268 pages, illus b/w, paperback $35.00
ISBN: 0-309-08868-2

Reviewed by Amy Ione
The Diatrope Institute
PO Box 6813
Santa Rosa, CA 95406-0813

ione@diatrope.com

Since computer science emerged as a field in the middle of the 20th century, it has become an increasingly integral part of human life. The degree to which revolutionary inventors turn to computerized tools is both obvious and understated. As a result we frequently need to be reminded that computer science has drawn from and contributed to many disciplines and practices. These interactions are the core of what we now term information technology (IT)—new forms of computing and communications.

Beyond Productivity: Information Technology, Innovation, and Creativity, developed over 18-months, does this, drawing on the expertise of W.J. Mitchell, N. Katherine Hayles, John Maeda, Lillian F. Schwartz, Barbara Stafford, and other authorities who were members of the report committee. The report summarizes where practitioners have developed new applications and praises the creative promise of this approach. In doing so this book argues that the powerful alliance forged by the computer with arts and design is establishing an exciting, new field—information technology and creative practices (ITCP). Here, they assert, we find evidence of the benefits in expanding IT's sphere of influence. The committee also brings to light all that we might gain from encouraging, supporting, and strategically investing in this domain

Comprehensive and impressive overall, the reader gets a sense of the excitement experts in the field bring to their research. Their enthusiasm will no doubt match that of many Leonardo readers who are personally involved with projects that link computer science with the arts communities. The Leonardo community will also welcome the way the documentation incorporates innovative architectural and product designs, computer animated films, computer music, computer games, interactive art installations, cross-cultural experimentation, and Web-based texts. With an eye toward the future, the report additionally acknowledges that the abundant examples of current success also point to the many opportunities for new collaborative ventures that remain to be explored.

Well organized overall, the chapters effectively summarize the broad reach of specific topics and are carefully cross-referenced to point the reader to areas where ideas were expanded in an earlier (or later) section.
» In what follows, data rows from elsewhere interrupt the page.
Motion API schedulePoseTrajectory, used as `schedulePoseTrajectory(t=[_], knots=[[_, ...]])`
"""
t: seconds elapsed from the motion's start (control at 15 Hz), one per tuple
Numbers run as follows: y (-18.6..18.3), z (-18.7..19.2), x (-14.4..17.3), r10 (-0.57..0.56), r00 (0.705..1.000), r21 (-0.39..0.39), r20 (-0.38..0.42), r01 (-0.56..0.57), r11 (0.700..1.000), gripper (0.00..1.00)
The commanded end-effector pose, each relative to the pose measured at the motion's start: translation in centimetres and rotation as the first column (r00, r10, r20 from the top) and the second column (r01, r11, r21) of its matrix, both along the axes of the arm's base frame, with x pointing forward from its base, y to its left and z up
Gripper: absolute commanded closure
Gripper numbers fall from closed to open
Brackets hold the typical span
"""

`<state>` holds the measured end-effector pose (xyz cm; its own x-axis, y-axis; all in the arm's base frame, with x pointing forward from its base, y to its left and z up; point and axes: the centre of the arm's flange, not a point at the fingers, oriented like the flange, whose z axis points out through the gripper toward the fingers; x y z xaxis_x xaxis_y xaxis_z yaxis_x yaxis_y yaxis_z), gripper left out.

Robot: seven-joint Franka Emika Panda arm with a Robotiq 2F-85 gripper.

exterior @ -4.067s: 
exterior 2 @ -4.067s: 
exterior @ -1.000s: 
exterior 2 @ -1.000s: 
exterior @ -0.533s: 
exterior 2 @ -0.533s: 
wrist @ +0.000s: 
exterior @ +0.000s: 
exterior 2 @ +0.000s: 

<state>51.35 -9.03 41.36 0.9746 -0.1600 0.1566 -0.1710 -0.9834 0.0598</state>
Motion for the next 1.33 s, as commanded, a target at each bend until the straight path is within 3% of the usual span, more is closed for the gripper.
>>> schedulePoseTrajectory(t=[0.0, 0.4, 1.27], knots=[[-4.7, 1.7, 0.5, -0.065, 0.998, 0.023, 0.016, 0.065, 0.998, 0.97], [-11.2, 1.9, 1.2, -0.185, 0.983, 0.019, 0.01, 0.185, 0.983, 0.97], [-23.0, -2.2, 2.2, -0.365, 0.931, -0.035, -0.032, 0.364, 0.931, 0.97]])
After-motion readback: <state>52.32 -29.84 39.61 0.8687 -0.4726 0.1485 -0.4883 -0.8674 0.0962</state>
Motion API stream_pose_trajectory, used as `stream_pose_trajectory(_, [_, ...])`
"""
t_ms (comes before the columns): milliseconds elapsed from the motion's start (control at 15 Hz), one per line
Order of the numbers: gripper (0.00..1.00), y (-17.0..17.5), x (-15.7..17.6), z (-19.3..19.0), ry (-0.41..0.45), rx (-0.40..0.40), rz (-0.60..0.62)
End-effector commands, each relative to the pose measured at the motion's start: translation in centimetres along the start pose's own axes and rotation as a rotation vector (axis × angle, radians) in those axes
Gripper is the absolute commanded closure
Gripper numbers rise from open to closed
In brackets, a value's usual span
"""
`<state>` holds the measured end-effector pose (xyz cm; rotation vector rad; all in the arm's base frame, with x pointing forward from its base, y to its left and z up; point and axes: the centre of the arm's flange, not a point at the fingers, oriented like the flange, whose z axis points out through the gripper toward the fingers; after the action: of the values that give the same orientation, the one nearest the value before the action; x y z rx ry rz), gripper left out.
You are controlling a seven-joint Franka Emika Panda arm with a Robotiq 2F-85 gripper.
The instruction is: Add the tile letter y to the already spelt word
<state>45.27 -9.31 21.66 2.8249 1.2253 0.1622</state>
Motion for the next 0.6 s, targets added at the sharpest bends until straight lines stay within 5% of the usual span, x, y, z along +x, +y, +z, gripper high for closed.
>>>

This outline effectively presents advances in the underlying disciplines of ITCP and associated applications, probes creativity, and comes to terms with the particular concerns of the academic environment and policy issues. It would be hard to remain unimpressed by the encyclopedic accumulation of knowledge concerning all aspects of the topic. As a fan of the way footnotes allow for an ongoing counterpoint to an analytic commentary, I was particularly impressed by the reach of the footnotes. Full of information, they provided delightful asides to the trends generalized in the body of the text. Anyone seeking to learn more about a specific approach will find leads in abundance offered in the extensive subtext. Example boxes also add tremendously. Topics included range from the utility of information technology in our computer-linked world to use of the computer in music improvisation and the telerobotics found in the work of people like the artist/ engineer Ken Goldberg. While I already knew many of the examples mentioned in these asides, some like the fascinating object-based sculpture of John Simon served as introductions. (For those unfamiliar with his work, Simon focuses in on how he combines the skills of painting, sculpture, computer hardware construction and software developments.) More functional, but of great importance to the field, were the boxes that exposed issues. One, for example, outlined how the new technologies have led to a review of the laws surrounding copyright protection.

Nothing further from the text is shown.